- Supplied information -
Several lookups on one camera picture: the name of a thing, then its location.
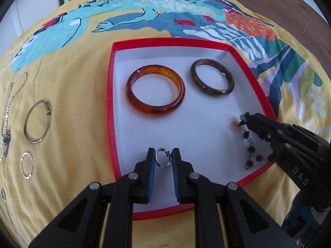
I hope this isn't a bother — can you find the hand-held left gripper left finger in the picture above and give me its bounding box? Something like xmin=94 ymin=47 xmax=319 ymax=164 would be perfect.
xmin=28 ymin=148 xmax=156 ymax=248

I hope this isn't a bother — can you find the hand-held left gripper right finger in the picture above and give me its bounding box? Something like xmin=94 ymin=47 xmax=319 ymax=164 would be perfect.
xmin=171 ymin=148 xmax=298 ymax=248

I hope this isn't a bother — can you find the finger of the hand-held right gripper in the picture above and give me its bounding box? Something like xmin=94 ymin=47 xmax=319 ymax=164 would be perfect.
xmin=252 ymin=113 xmax=293 ymax=135
xmin=244 ymin=119 xmax=285 ymax=159

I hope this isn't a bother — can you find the beaded bracelet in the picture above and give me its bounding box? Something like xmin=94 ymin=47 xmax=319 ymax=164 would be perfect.
xmin=230 ymin=112 xmax=277 ymax=170

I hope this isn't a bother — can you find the red jewelry box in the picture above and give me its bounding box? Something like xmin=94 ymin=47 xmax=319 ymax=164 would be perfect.
xmin=107 ymin=38 xmax=278 ymax=221

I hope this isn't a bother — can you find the textured silver hoop bracelet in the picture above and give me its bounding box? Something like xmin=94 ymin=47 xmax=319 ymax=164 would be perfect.
xmin=20 ymin=152 xmax=35 ymax=180

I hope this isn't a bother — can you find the thin silver bangle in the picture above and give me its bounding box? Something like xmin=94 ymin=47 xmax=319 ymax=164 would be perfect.
xmin=23 ymin=100 xmax=52 ymax=144

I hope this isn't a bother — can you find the silver chain necklace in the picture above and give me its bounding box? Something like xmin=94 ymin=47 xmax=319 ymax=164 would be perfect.
xmin=0 ymin=72 xmax=28 ymax=164

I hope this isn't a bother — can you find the dark brown bangle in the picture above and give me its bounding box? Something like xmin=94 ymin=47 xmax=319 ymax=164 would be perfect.
xmin=191 ymin=59 xmax=235 ymax=98

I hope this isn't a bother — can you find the amber resin bangle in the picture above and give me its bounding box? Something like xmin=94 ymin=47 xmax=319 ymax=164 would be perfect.
xmin=126 ymin=64 xmax=186 ymax=118

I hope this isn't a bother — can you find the yellow printed blanket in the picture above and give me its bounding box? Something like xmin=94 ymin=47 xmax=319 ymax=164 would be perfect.
xmin=0 ymin=0 xmax=331 ymax=248

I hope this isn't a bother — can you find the white door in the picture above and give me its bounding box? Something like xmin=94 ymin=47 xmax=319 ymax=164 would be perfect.
xmin=14 ymin=0 xmax=61 ymax=31

- Work request -
Reproduce the lines above letter for letter. The pictures stay behind.

- Solution to this exercise -
Several lookups on one camera picture: the name of a thing, then its location.
I hope this isn't a bother — can you find the hand-held left gripper left finger in the picture above and give me its bounding box? Something like xmin=94 ymin=47 xmax=319 ymax=164 would be perfect.
xmin=28 ymin=148 xmax=156 ymax=248

I hope this isn't a bother — can you find the hand-held left gripper right finger in the picture above and give me its bounding box? Something like xmin=94 ymin=47 xmax=319 ymax=164 would be perfect.
xmin=171 ymin=148 xmax=298 ymax=248

I hope this isn't a bother — can you find the finger of the hand-held right gripper in the picture above and give me its bounding box? Something like xmin=94 ymin=47 xmax=319 ymax=164 would be perfect.
xmin=252 ymin=113 xmax=293 ymax=135
xmin=244 ymin=119 xmax=285 ymax=159

I hope this isn't a bother — can you find the beaded bracelet in the picture above and give me its bounding box? Something like xmin=94 ymin=47 xmax=319 ymax=164 would be perfect.
xmin=230 ymin=112 xmax=277 ymax=170

I hope this isn't a bother — can you find the red jewelry box in the picture above and give me its bounding box? Something like xmin=94 ymin=47 xmax=319 ymax=164 would be perfect.
xmin=107 ymin=38 xmax=278 ymax=221

I hope this isn't a bother — can you find the textured silver hoop bracelet in the picture above and give me its bounding box? Something like xmin=94 ymin=47 xmax=319 ymax=164 would be perfect.
xmin=20 ymin=152 xmax=35 ymax=180

I hope this isn't a bother — can you find the thin silver bangle in the picture above and give me its bounding box? Something like xmin=94 ymin=47 xmax=319 ymax=164 would be perfect.
xmin=23 ymin=100 xmax=52 ymax=144

I hope this isn't a bother — can you find the silver chain necklace in the picture above and give me its bounding box? Something like xmin=94 ymin=47 xmax=319 ymax=164 would be perfect.
xmin=0 ymin=72 xmax=28 ymax=164

I hope this isn't a bother — can you find the dark brown bangle in the picture above and give me its bounding box? Something like xmin=94 ymin=47 xmax=319 ymax=164 would be perfect.
xmin=191 ymin=59 xmax=235 ymax=98

I hope this isn't a bother — can you find the amber resin bangle in the picture above and give me its bounding box? Something like xmin=94 ymin=47 xmax=319 ymax=164 would be perfect.
xmin=126 ymin=64 xmax=186 ymax=118

I hope this isn't a bother — can you find the yellow printed blanket in the picture above and give me its bounding box? Something like xmin=94 ymin=47 xmax=319 ymax=164 would be perfect.
xmin=0 ymin=0 xmax=331 ymax=248

I hope this isn't a bother — can you find the white door in the picture above and give me its bounding box? Something like xmin=94 ymin=47 xmax=319 ymax=164 would be perfect.
xmin=14 ymin=0 xmax=61 ymax=31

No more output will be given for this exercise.